> DATA BELOW:
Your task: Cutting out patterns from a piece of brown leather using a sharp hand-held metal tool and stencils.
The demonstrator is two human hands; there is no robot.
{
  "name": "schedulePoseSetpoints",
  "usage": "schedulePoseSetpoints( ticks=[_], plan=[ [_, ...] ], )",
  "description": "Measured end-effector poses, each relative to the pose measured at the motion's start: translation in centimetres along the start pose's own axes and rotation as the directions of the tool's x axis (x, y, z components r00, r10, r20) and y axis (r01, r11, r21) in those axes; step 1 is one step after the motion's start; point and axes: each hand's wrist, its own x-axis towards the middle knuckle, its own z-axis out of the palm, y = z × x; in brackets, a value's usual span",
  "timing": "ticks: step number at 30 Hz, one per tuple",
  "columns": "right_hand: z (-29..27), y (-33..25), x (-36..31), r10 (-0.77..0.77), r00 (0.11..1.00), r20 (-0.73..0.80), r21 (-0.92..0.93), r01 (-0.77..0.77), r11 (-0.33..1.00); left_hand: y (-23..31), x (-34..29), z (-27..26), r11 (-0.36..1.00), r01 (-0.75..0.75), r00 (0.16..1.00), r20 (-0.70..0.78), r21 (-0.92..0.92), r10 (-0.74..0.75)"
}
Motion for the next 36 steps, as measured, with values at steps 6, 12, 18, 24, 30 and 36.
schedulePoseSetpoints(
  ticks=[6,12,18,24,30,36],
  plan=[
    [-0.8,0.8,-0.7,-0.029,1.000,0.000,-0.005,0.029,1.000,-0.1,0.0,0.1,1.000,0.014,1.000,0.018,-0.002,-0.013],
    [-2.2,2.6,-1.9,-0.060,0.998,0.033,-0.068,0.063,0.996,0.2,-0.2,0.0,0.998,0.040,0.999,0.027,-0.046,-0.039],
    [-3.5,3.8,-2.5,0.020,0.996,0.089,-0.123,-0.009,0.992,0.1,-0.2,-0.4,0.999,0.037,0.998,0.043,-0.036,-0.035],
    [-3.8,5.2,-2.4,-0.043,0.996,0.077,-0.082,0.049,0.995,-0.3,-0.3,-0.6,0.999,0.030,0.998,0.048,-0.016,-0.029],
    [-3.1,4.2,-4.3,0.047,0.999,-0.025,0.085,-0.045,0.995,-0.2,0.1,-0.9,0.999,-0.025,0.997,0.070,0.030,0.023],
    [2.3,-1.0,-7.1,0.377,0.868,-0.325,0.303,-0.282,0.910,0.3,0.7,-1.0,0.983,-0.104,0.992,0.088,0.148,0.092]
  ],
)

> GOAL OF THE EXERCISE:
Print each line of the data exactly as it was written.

> ANSWER BOX:
Your task: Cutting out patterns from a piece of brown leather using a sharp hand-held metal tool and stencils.
The demonstrator is two human hands; there is no robot.
{
  "name": "schedulePoseSetpoints",
  "usage": "schedulePoseSetpoints( ticks=[_], plan=[ [_, ...] ], )",
  "description": "Measured end-effector poses, each relative to the pose measured at the motion's start: translation in centimetres along the start pose's own axes and rotation as the directions of the tool's x axis (x, y, z components r00, r10, r20) and y axis (r01, r11, r21) in those axes; step 1 is one step after the motion's start; point and axes: each hand's wrist, its own x-axis towards the middle knuckle, its own z-axis out of the palm, y = z × x; in brackets, a value's usual span",
  "timing": "ticks: step number at 30 Hz, one per tuple",
  "columns": "right_hand: z (-29..27), y (-33..25), x (-36..31), r10 (-0.77..0.77), r00 (0.11..1.00), r20 (-0.73..0.80), r21 (-0.92..0.93), r01 (-0.77..0.77), r11 (-0.33..1.00); left_hand: y (-23..31), x (-34..29), z (-27..26), r11 (-0.36..1.00), r01 (-0.75..0.75), r00 (0.16..1.00), r20 (-0.70..0.78), r21 (-0.92..0.92), r10 (-0.74..0.75)"
}
Motion for the next 36 steps, as measured, with values at steps 6, 12, 18, 24, 30 and 36.
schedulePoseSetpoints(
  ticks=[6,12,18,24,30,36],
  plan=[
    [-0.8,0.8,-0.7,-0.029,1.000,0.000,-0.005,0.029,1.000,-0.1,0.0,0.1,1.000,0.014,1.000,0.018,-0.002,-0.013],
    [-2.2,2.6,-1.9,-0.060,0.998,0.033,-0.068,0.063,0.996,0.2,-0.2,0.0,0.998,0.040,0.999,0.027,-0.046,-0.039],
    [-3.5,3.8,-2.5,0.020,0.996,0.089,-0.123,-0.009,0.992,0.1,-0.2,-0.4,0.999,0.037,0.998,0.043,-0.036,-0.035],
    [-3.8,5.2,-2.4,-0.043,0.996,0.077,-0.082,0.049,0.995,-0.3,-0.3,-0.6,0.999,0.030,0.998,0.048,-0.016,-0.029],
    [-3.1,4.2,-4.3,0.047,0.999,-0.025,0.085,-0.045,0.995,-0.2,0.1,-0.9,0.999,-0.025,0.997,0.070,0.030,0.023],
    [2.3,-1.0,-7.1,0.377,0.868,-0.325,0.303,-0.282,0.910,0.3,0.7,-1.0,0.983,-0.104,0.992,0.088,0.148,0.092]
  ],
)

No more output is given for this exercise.